[Exercise material Boundary: Start]
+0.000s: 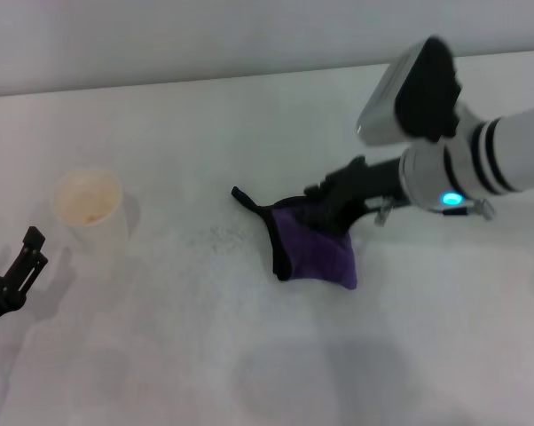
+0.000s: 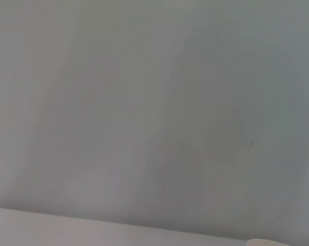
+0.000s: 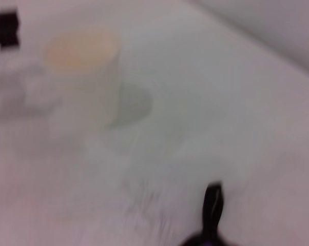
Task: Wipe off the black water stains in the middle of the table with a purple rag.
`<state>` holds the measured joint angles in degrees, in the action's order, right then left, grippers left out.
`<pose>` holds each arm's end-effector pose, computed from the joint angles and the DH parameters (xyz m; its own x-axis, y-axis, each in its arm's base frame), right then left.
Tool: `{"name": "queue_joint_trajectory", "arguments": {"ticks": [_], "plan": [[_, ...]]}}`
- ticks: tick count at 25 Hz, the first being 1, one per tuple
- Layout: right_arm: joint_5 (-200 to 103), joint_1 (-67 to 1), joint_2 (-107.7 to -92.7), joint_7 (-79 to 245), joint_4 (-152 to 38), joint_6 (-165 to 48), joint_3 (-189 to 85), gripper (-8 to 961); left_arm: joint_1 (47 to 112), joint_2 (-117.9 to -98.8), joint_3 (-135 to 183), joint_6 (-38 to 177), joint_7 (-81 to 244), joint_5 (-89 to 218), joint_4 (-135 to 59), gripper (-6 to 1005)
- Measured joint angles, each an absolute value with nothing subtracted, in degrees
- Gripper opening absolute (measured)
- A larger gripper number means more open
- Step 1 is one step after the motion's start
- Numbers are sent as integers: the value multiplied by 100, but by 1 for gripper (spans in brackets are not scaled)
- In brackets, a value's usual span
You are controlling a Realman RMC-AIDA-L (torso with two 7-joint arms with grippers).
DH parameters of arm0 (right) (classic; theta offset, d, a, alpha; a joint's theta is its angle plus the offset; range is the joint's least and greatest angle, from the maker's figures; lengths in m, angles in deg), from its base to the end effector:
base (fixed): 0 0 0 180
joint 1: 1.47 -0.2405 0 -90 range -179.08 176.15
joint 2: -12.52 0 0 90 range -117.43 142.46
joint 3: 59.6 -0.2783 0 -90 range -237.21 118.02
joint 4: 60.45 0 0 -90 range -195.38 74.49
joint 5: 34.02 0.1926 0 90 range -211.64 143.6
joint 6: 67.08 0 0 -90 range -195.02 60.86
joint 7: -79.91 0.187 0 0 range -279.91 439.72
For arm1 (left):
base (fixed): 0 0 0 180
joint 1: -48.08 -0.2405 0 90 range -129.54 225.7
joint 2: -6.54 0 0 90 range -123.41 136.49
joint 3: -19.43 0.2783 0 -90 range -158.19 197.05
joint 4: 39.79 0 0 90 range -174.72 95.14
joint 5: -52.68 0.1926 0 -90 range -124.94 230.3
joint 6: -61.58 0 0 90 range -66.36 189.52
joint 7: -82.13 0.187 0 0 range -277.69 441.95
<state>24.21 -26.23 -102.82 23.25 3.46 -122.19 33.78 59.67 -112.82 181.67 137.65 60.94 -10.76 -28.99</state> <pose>0.2457 0.3616 -0.0961 0.8939 -0.4450 -0.0540 -0.4294 -0.8155 -0.3880 -0.3522 0.2687 -0.0629 0.5380 0.1210 0.8342 0.8293 -0.2532 -0.4981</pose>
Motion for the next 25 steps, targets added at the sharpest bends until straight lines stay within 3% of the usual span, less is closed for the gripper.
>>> {"name": "queue_joint_trajectory", "arguments": {"ticks": [8,18,25], "plan": [[4348,-2399,-10264,1272,129,-12456,1979,391,5963,-11281,18167,13771,6106,-1078,-2921,888],[8158,-2354,-10268,-3481,-3144,-13950,-80,453,5947,-11281,18167,13907,6085,-1192,-2945,888],[9609,-2385,-10294,-6389,-4902,-13760,-571,496,5941,-11272,18168,13927,6083,-1248,-2960,887]]}}
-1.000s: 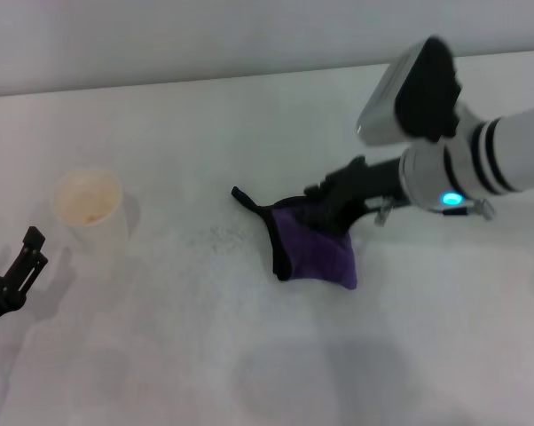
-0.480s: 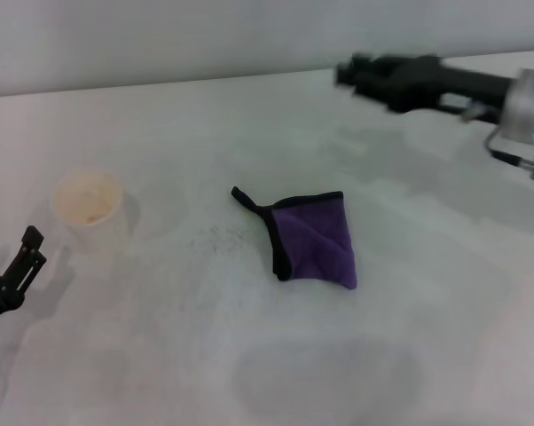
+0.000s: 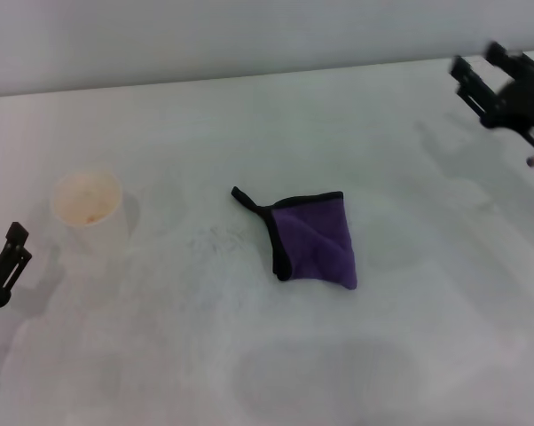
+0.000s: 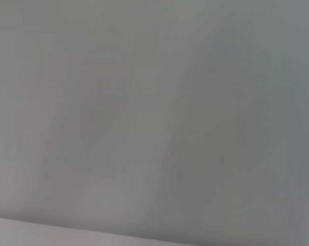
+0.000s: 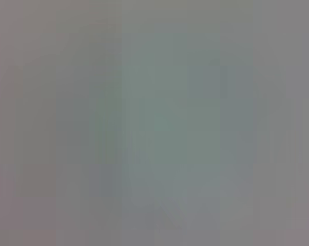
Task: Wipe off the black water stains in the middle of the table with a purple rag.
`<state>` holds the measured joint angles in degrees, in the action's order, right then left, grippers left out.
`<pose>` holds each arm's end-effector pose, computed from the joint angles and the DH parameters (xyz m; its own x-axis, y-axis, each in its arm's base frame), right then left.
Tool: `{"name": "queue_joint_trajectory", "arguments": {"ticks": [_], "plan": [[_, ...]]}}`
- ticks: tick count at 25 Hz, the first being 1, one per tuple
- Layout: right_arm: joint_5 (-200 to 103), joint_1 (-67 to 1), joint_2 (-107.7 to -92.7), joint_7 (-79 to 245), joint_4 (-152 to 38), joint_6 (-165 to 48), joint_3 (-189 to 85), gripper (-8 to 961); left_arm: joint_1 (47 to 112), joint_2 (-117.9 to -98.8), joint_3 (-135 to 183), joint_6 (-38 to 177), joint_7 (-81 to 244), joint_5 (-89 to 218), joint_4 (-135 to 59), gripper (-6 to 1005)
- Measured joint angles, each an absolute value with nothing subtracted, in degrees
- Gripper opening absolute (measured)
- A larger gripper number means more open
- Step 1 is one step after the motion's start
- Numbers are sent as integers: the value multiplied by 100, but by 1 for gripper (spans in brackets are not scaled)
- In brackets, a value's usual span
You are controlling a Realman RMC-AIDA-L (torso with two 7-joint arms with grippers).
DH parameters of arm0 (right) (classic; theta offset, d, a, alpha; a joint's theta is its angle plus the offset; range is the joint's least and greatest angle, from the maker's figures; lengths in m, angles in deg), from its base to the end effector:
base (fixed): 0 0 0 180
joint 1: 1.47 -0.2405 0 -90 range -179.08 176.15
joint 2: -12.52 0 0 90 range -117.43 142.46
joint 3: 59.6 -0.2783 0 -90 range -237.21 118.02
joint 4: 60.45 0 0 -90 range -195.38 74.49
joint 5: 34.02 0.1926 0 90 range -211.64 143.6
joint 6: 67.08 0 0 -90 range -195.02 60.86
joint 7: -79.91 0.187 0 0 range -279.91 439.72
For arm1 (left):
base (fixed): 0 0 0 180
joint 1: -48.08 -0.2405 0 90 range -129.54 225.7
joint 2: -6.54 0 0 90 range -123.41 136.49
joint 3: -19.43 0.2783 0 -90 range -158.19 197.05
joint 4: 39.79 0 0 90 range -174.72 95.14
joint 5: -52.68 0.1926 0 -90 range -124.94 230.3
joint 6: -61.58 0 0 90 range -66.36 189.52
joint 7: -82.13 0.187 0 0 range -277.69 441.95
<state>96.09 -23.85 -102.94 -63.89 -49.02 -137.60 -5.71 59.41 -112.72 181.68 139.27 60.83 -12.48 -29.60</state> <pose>0.3368 0.3660 0.0109 0.6645 -0.0186 -0.7470 -0.6970 -0.3759 -0.6107 -0.3551 0.2685 -0.0536 0.5345 0.0908 0.8403 0.8323 -0.2295 -0.5046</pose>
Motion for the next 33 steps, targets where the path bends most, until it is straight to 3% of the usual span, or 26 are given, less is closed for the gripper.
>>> {"name": "queue_joint_trajectory", "arguments": {"ticks": [11,33], "plan": [[9925,-2277,-10288,-7870,-6175,-13929,-1762,874,5883,-11282,18168,13995,6077,-1561,-2954,888],[9920,-2268,-10288,-7770,-6414,-13417,-1788,874,5871,-11312,18180,14059,6144,-1656,-2898,887]]}}
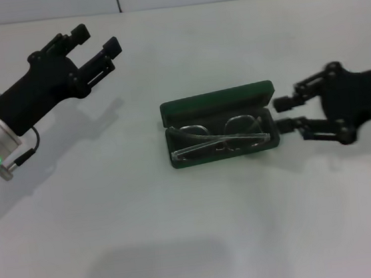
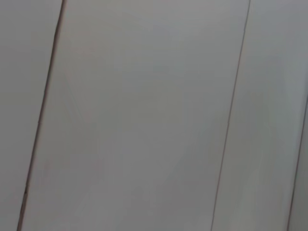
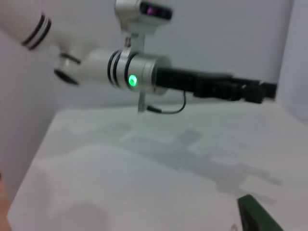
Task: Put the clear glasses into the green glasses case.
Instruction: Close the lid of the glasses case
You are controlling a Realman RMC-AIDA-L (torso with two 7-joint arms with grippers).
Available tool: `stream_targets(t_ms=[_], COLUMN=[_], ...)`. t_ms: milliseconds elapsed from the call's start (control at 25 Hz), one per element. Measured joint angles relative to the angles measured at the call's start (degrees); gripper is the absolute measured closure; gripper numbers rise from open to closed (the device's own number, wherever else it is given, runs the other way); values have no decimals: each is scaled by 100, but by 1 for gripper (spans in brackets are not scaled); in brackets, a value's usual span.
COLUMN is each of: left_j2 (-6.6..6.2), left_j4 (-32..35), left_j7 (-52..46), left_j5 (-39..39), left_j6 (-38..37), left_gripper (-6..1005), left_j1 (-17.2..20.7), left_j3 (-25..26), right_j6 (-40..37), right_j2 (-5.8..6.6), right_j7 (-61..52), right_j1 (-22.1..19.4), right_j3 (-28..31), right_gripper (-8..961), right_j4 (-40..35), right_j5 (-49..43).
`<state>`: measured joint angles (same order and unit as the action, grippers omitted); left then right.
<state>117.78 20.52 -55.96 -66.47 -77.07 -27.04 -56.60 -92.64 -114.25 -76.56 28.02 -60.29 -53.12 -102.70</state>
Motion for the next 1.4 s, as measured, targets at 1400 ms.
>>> stream_targets(t_ms=[1400], left_j2=[263], left_j4=[-34], left_j7=[-2207], left_j5=[-1500], left_j6=[2551], left_gripper=[271], left_j1=[-1868], left_j3=[-2040], right_j6=[-1245], right_j2=[162], right_j7=[2419], right_j1=[-248], right_j3=[1563], right_gripper=[206], right_j4=[1731], right_j5=[-865])
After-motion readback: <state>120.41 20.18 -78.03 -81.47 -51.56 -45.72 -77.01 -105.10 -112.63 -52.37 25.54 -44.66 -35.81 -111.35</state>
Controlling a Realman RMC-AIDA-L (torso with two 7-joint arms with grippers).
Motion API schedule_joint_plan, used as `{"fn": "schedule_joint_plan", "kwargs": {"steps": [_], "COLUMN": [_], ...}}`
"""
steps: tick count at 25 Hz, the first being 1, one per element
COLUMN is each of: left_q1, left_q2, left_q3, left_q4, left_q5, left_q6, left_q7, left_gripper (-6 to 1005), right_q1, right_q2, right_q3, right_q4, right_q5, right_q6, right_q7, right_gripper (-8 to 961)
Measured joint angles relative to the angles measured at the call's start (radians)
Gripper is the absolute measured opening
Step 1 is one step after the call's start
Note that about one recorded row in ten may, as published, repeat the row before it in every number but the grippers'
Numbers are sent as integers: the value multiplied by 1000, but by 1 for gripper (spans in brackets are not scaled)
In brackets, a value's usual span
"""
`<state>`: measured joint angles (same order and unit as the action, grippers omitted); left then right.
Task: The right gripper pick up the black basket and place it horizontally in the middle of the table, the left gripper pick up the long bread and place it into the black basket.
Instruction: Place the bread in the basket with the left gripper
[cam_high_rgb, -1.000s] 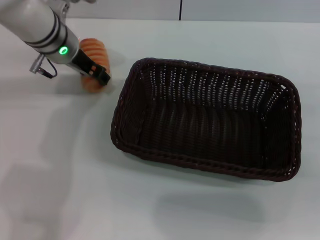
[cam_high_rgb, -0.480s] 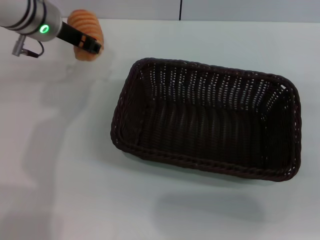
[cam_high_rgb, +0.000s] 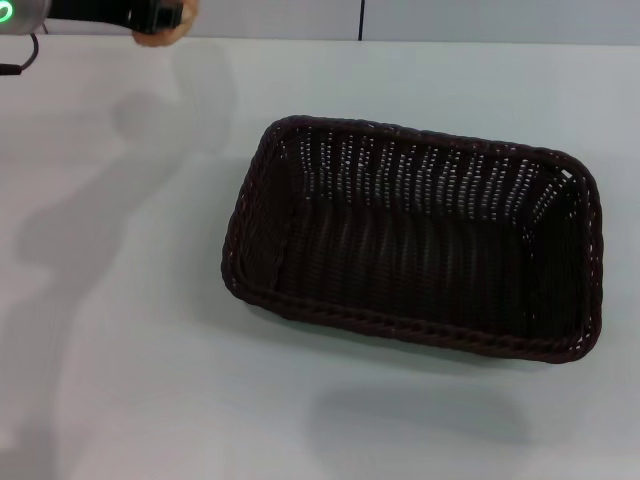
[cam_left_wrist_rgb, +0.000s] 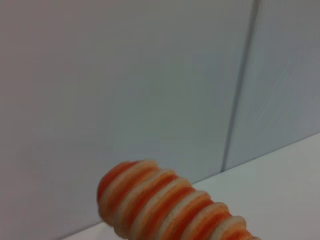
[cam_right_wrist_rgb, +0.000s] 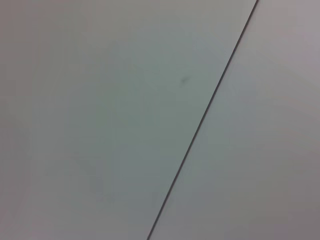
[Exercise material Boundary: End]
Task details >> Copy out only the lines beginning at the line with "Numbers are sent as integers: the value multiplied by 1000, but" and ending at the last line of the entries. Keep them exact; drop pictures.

Problem solution >>
Numbers are sent as integers: the value multiplied by 1000, but by 1 for gripper (spans in brackets are not scaled)
In brackets, a value's usual span
"""
`<state>`: measured joint angles (same order and unit as the action, grippers omitted); left then right.
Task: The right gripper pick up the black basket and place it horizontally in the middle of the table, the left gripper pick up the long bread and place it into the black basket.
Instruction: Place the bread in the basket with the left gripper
[cam_high_rgb, -1.000s] 
[cam_high_rgb, -0.480s] 
[cam_high_rgb, +0.000s] 
[cam_left_wrist_rgb, +0.000s] 
[cam_right_wrist_rgb, +0.000s] 

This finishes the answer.